__SUPPLIED INFORMATION__
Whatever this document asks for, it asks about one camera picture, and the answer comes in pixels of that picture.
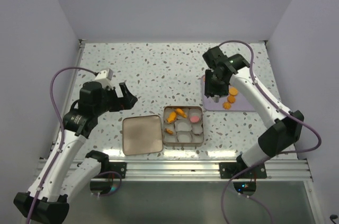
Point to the aluminium rail frame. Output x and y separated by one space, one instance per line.
208 170

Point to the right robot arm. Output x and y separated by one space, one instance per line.
283 126

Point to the gold cookie tin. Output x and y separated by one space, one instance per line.
185 133

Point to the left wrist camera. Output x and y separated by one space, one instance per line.
104 77

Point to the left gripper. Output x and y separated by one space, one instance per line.
126 102

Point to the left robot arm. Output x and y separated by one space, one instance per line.
48 198

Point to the orange round cookie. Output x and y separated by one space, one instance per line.
233 91

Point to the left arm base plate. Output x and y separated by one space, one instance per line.
118 167

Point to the gold tin lid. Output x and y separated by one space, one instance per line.
142 135

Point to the small orange flower cookie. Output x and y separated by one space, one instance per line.
170 132

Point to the lilac tray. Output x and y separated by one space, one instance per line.
241 104

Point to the orange fish cookie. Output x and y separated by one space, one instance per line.
171 117
181 113

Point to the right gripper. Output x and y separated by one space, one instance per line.
210 89

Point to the metal tongs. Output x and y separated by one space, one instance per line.
216 98

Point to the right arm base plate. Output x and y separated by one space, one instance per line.
229 169

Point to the pink round cookie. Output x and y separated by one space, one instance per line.
195 119

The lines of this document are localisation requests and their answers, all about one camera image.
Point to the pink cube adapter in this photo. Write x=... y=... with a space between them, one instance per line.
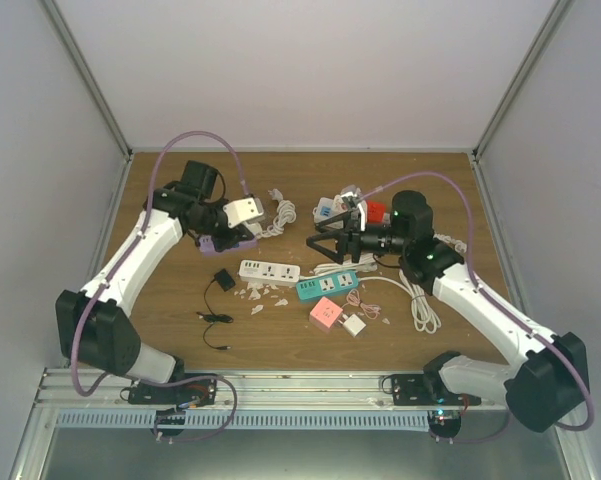
x=325 y=314

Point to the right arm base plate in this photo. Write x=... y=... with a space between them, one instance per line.
x=410 y=389

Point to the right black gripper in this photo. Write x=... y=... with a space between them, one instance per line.
x=350 y=236

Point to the small white plug adapter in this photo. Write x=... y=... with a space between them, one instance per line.
x=353 y=325

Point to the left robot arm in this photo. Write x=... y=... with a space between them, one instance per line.
x=94 y=323

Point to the slotted cable duct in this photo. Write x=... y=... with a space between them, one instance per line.
x=247 y=420

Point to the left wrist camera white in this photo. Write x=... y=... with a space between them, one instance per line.
x=246 y=210

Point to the red cube adapter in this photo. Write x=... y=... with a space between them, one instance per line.
x=377 y=213

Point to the white square charger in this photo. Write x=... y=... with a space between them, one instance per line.
x=255 y=229

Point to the white power strip centre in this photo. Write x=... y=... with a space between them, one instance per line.
x=270 y=273

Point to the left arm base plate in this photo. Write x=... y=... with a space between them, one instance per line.
x=195 y=394

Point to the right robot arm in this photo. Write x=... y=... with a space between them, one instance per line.
x=544 y=376

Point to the teal power strip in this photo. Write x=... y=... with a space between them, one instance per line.
x=326 y=286

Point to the long white power strip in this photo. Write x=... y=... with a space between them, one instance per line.
x=323 y=209

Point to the black power adapter with cable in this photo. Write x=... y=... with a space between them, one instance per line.
x=225 y=281

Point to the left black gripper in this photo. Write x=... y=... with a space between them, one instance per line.
x=234 y=236

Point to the white cartoon cube adapter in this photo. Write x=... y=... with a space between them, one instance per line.
x=339 y=205

__WHAT IS BEING ASKED__
Where does the word "document" occur in the records? Return every line that holds it.

__EXERCISE RESULT__
Whatever this document asks for, it asks about one camera picture, and the answer comes in pixels of that picture.
The lines of this document are localisation requests and their answers, all about one camera image.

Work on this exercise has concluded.